● **Requirement**: Below are the entries to work from; restate word for word the portion that opens with the line containing "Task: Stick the" and closes with the line containing "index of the", keeping both.

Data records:
● ● ● ● ● ● ●

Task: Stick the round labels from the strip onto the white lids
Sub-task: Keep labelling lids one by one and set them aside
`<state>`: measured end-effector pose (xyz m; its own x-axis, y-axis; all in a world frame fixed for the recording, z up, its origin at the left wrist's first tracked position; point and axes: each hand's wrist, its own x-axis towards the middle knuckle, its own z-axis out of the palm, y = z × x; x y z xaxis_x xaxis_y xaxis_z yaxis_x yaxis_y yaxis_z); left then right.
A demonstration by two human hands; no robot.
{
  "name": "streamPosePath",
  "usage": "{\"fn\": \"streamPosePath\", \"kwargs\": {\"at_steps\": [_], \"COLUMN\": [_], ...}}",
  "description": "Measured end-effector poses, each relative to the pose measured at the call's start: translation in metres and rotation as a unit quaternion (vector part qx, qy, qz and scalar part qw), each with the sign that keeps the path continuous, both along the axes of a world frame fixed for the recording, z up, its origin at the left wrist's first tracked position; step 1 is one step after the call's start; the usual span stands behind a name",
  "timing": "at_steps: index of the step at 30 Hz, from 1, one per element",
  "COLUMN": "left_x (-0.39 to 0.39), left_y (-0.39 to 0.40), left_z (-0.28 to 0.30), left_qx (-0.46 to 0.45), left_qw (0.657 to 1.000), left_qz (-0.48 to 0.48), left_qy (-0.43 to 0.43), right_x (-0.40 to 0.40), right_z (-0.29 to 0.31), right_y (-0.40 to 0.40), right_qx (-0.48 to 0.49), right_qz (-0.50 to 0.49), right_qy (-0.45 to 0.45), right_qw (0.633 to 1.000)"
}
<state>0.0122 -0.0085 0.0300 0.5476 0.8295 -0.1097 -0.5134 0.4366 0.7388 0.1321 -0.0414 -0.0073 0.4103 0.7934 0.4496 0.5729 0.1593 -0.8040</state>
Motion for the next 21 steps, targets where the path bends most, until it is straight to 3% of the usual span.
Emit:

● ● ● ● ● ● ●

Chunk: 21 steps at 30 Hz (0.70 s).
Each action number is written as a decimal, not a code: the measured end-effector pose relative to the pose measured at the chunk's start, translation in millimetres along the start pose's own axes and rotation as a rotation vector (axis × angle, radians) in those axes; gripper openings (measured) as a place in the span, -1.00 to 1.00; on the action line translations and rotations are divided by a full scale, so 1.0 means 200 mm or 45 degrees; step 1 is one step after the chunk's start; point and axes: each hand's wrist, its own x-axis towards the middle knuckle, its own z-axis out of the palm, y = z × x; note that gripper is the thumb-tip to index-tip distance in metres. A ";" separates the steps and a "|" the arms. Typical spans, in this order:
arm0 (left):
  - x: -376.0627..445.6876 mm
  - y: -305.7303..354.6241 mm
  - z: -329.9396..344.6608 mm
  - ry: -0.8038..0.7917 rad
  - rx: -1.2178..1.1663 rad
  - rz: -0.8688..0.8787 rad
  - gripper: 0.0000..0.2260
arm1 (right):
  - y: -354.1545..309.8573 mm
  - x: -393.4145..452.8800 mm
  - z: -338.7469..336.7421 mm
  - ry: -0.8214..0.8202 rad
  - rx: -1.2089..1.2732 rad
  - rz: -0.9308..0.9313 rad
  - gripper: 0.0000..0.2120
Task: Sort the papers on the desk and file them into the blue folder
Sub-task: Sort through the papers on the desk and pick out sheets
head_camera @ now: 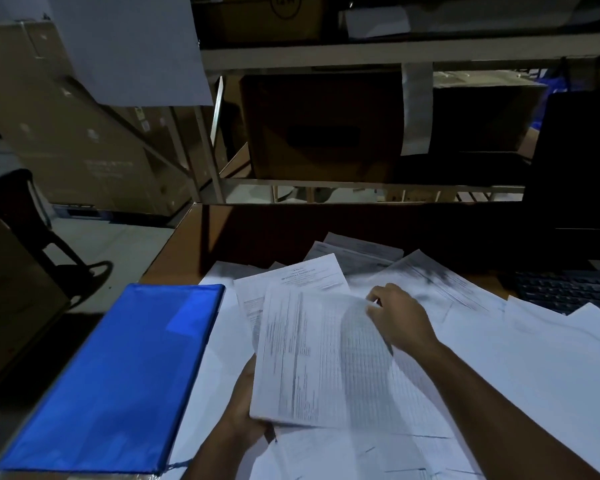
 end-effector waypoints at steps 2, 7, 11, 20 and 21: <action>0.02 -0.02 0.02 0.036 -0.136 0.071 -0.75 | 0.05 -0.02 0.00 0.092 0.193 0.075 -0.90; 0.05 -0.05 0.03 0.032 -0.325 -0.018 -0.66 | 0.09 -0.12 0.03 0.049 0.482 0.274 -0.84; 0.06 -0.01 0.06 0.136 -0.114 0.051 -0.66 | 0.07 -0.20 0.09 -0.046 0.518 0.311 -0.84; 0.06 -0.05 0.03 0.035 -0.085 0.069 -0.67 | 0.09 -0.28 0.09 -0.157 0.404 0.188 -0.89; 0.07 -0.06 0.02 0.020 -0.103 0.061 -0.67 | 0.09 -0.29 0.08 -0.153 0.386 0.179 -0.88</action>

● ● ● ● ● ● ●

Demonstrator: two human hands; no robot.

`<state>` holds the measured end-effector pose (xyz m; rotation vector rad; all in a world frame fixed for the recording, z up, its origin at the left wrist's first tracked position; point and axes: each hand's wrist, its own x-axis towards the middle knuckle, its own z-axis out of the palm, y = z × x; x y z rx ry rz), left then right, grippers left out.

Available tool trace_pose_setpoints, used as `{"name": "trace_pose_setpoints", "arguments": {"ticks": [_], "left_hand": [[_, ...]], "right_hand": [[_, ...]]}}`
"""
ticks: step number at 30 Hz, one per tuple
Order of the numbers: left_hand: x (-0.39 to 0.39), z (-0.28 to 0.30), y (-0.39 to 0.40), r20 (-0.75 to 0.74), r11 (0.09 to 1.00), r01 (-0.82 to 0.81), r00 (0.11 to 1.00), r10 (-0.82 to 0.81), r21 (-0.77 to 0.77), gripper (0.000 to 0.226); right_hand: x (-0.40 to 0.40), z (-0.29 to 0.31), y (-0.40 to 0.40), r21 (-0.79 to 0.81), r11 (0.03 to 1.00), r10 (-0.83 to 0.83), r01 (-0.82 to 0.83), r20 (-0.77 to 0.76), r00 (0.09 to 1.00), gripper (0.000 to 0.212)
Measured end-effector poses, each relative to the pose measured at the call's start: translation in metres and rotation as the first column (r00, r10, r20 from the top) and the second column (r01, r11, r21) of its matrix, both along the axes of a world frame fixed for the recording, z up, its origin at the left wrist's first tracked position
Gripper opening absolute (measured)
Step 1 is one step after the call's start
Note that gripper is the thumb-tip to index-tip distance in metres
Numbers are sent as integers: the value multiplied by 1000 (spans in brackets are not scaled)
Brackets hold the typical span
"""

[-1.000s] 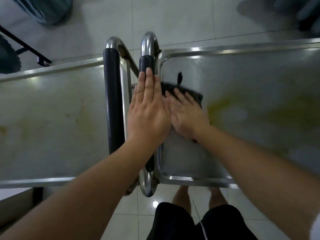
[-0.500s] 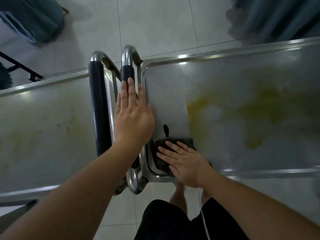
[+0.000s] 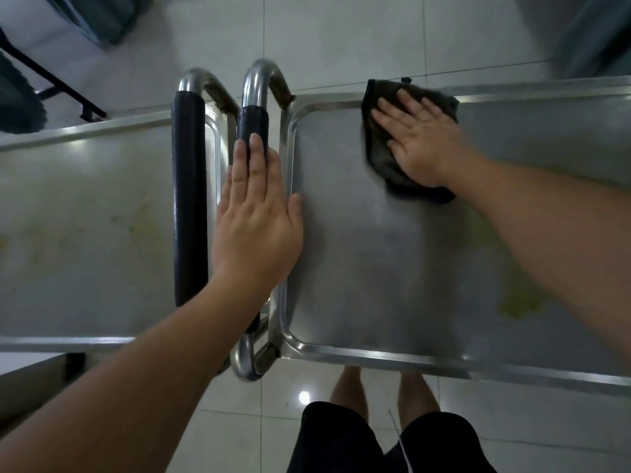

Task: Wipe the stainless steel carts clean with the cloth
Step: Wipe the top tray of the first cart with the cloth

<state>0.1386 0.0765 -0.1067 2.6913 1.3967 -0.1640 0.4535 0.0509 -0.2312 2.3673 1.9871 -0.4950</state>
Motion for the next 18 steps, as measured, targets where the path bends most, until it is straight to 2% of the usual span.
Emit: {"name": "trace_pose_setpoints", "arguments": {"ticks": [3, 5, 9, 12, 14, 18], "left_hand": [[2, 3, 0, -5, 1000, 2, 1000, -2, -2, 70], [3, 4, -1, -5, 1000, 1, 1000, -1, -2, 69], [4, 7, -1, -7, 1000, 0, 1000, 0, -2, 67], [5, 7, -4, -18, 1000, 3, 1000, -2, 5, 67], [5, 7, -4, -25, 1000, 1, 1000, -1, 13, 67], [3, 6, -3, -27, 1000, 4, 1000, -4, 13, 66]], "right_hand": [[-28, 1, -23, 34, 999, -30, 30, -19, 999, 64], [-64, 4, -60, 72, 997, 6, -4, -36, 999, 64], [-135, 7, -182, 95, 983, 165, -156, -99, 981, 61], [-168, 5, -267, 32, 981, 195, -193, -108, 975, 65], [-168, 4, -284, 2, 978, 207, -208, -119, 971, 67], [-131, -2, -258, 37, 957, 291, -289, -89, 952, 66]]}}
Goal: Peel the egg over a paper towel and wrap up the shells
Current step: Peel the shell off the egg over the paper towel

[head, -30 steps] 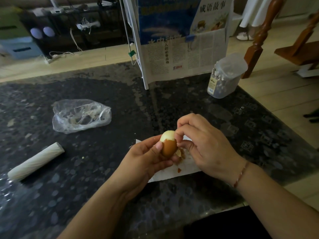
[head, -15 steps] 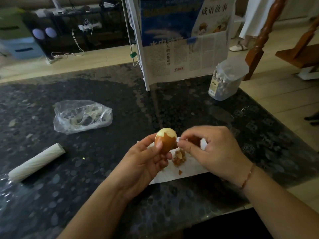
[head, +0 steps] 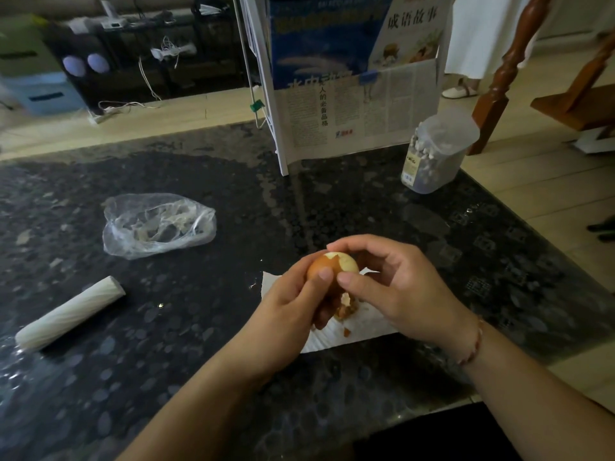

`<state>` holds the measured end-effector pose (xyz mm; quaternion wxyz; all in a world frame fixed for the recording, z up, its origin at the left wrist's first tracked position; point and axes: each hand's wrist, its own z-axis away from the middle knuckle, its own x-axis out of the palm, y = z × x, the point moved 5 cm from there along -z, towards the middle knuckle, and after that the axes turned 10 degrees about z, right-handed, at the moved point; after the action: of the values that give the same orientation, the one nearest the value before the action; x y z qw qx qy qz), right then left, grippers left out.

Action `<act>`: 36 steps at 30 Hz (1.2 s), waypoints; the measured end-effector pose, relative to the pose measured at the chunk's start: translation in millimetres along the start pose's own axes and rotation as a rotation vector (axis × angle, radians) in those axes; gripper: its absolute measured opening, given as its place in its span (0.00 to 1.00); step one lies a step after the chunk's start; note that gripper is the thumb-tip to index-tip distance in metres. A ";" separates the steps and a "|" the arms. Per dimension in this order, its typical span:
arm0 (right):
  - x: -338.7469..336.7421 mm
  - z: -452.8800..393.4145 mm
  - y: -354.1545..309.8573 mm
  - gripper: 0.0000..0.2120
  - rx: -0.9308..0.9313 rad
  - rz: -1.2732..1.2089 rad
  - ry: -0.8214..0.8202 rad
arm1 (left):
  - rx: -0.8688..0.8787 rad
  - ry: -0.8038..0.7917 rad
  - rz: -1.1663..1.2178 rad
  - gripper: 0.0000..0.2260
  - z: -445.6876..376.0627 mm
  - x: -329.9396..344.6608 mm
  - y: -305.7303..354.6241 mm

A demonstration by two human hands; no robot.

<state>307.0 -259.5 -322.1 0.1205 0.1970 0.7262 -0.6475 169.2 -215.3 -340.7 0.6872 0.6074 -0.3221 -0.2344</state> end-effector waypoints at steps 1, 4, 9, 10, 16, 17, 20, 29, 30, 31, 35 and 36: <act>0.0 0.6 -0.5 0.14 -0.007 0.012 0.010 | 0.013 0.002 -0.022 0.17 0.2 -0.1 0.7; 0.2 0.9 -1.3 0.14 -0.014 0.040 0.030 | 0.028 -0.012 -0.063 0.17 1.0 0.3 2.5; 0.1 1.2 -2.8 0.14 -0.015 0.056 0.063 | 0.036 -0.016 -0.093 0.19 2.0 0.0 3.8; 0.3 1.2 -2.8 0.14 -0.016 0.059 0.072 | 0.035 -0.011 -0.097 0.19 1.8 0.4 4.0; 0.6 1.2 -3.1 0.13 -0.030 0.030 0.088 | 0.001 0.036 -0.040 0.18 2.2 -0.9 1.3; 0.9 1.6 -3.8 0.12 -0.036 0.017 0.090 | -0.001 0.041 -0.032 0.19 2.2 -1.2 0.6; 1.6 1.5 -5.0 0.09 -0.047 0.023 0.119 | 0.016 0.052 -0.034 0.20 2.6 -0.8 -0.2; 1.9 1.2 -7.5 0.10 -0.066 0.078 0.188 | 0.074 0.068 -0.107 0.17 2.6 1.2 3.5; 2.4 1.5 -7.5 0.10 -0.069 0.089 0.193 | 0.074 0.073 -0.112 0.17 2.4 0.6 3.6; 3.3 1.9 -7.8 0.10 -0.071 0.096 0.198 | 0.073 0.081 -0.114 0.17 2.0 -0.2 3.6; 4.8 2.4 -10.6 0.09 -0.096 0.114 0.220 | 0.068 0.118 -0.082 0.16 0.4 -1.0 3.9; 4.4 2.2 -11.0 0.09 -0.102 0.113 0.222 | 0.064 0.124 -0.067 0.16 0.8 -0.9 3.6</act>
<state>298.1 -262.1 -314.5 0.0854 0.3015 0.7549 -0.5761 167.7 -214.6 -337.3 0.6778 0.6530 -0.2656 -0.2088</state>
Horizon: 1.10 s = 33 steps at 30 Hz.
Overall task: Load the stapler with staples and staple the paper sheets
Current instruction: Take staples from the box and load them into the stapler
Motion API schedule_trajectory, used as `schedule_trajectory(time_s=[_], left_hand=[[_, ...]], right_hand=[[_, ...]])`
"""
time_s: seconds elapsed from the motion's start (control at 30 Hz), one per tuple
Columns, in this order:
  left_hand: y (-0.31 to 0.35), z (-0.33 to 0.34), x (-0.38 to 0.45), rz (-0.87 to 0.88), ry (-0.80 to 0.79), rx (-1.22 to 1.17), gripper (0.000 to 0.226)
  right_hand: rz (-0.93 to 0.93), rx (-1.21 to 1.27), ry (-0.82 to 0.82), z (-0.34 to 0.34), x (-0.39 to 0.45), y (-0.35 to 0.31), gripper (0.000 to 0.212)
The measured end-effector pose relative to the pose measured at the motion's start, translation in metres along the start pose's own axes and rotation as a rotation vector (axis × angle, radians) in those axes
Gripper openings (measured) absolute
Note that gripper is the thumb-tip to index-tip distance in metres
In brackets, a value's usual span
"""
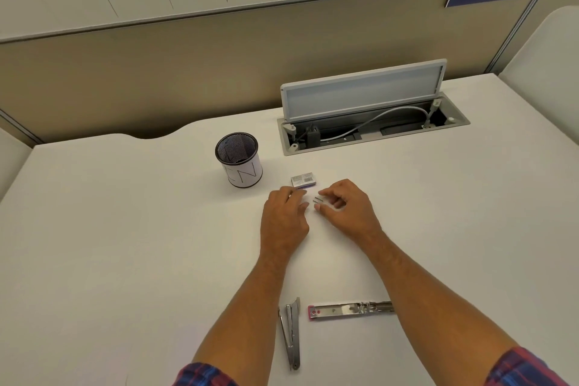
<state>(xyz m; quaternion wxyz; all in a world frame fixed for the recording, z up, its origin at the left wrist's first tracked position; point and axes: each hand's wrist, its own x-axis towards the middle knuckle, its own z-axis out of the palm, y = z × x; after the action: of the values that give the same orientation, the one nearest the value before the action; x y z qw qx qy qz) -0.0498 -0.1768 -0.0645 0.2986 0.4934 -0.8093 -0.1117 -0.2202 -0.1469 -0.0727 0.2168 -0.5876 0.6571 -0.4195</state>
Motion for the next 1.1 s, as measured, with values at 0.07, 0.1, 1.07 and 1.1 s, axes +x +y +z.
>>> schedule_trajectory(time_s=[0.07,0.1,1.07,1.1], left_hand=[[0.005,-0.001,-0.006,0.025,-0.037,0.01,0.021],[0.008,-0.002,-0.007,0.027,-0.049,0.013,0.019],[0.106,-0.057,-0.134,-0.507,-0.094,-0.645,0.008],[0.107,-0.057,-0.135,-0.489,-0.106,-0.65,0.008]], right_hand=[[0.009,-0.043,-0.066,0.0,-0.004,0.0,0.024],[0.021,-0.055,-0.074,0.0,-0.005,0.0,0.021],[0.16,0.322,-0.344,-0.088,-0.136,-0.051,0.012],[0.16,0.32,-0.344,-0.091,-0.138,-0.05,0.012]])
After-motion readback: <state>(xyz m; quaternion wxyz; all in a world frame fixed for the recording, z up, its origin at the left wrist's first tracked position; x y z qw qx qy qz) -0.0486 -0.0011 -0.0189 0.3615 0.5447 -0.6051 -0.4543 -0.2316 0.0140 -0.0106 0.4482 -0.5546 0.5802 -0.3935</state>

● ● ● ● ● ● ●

● **Reply**:
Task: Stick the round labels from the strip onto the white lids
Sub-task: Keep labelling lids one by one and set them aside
`<state>`: measured end-effector pose (xyz m; its own x-axis, y-axis; all in a world frame fixed for the recording, z up, its origin at the left wrist's first tracked position; point and axes: each hand's wrist, its own x-axis towards the middle knuckle, its own z-axis out of the palm, y = z × x; x y z xaxis_x xaxis_y xaxis_z yaxis_x yaxis_y yaxis_z); left then right.
A demonstration by two human hands; no robot.
{
  "name": "streamPosePath",
  "usage": "{\"fn\": \"streamPosePath\", \"kwargs\": {\"at_steps\": [_], \"COLUMN\": [_], ...}}",
  "description": "Measured end-effector poses, each relative to the pose measured at the call's start: translation in metres and rotation as a unit quaternion (vector part qx, qy, qz and scalar part qw), each with the sign that keeps the path continuous, both along the axes of a world frame fixed for the recording, z up, its origin at the left wrist's first tracked position; step 1 is one step after the call's start; the usual span stands behind a name",
  "timing": "at_steps: index of the step at 30 Hz, from 1, one per element",

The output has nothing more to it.